Markets

Insider Trading

Hedge Funds

Retirement

Opinion

Is BBB Foods Inc. (TBBB) a Good Grocery Stock to Invest In Now?

We recently compiled a list of the 10 Best Grocery Stocks To Invest In Now. In this article, we are going to take a look at where BBB Foods Inc. (NYSE:TBBB) stands against the other grocery stocks.

Food prices, along with energy prices, tend to be historically volatile, which is why they are excluded from the core Consumer Price Index (CPI) reading published by the U.S. Bureau of Labor Statistics each month. Thus, when the CPI rose by a seasonally adjusted 0.2% in September, resulting in an annual inflation rate of 2.4%, it didn’t provide much insight into grocery price trends specifically. Annual food inflation climbed to 2.3% in September, up from 2.1% the previous month, marking the largest rise since August 2022. This increase follows a shift in wholesale food prices, which stopped declining early in the year and began to rise again, according to the Food and Agriculture Organization’s (FAO) Food Price Index.

While analysts and supermarket executives point to supply chain disruptions and rising labor costs as the main causes of food inflation, many point out that they often overlook accusations that corporate greed has led to unprecedented revenue levels that unjustifiably exceed profit margins. However, others disagree with this sentiment. One such person is Arun Sundaram, an analyst at CFRA, who states that growth in the grocery sector is driven by strong consumer demand rather than corporate greed:

“While food prices have risen by about 30% since 2019, costs have also increased substantially during this period. Therefore, the key metric to focus on is gross margins, which have remained stable relative to pre-pandemic levels. Moreover, the producer price index has tracked closely with the consumer price index, indicating that the price hikes on the shelves are cost-justified price increases.”

See also: 7 Best Delivery Stocks To Invest In Now.

Given the surge in prices for essential food items and the record-high revenues for retailers, it’s no surprise that stocks in this sector are not only performing well but, in some cases, outperforming the overall market. Additionally, although grocery stocks aren’t immune to recessions, they have shown notable resilience, largely due to consumers’ consistent need to shop for essentials, making grocery stores a frequent destination even during tough economic times.

Grand View Research reports that the global food and grocery retail market was valued at $11.93 trillion in 2023 and is projected to grow at a 3.2% compound annual growth rate (CAGR) from 2024 to 2030. Packaged foods lead the grocery market by product type, holding the largest market share due to their convenience and broad selection. In that same vein, while traditional in-person shopping remains the consumer preference, the online grocery sector is rapidly expanding. Valued at $50.28 billion in 2022, the sector is expected to reach $57.81 billion by 2030, growing at a CAGR of 26.8%.

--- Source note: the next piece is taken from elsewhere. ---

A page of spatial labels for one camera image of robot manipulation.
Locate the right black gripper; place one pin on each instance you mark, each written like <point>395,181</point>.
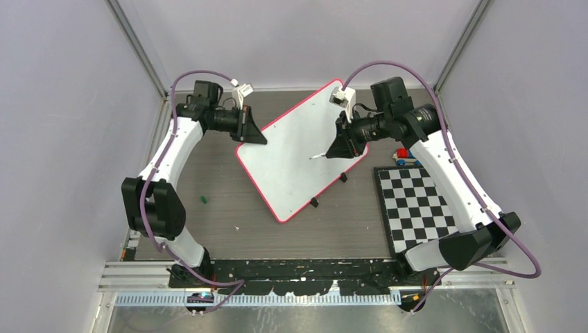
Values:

In any case, people buy groceries consistently, regardless of economic conditions, and their purchasing levels remain fairly stable in both prosperous and challenging times. This makes the grocery industry, a segment of the broader consumer staples (also known as consumer defensive) sector, relatively resistant to disruption. These ‘defensive’ stocks compensate for modest growth with low price volatility, steady profits, reliable dividends, and a strong defensive position. That said, Morgan Stanley equity strategist Michael J. Wilson believes such stocks have rallied recently, making them pricier relative to their earnings. While defensive stocks often perform well following Federal Reserve rate cuts—which could be favorable after the aggressive half-point rate reduction in September—Wilson states that they also tend to lag initially:

“Historically, defensives see fairly persistent outperformance 3-12 months following the Fed’s first cut, but can see initial, modest underperformance in the 1 month following the initial rate reduction.

Recently, investors have shown heightened interest in defensive sectors, particularly within consumer staples, outpacing other areas like real estate and financials. Commenting on this trend, Bank of America strategists noted in a September report:

“The US consumer is reacting to the softer labor market, exhausted pandemic savings, and high interest rates. Signs of this reaction are visible across many angles, including the degree of outperformance in staples versus discretionary stocks.”

Morgan Stanley’s Chief U.S. Equity Strategist, Mike Wilson, also remarked:

“Lately, the market has skewed much more defensively as it has worried more about growth and less about high inflation or rates. Since the spring, the relative performance of defensives over cyclicals has been the strongest since the last recession ended.”

Our Methodology

For this list, we reviewed reports and financial media compilations and identified companies in the grocery industry. From this selection, we chose 10 companies that were the most popular among elite hedge funds, as of Q2 2024. The stocks are sorted in ascending order based on the number of hedge funds with stakes in each.

Why are we interested in the stocks that hedge funds pile into? The reason is simple: our research has shown that we can outperform the market by imitating the top stock picks of the best hedge funds. Our quarterly newsletter strategy selects 14 small-cap and large-cap stocks every quarter and has delivered a 275% return since May 2014, beating its benchmark by 150 percentage points (see more details here).

A B2B food distributor making sure grocery shelves are fully stocked with food.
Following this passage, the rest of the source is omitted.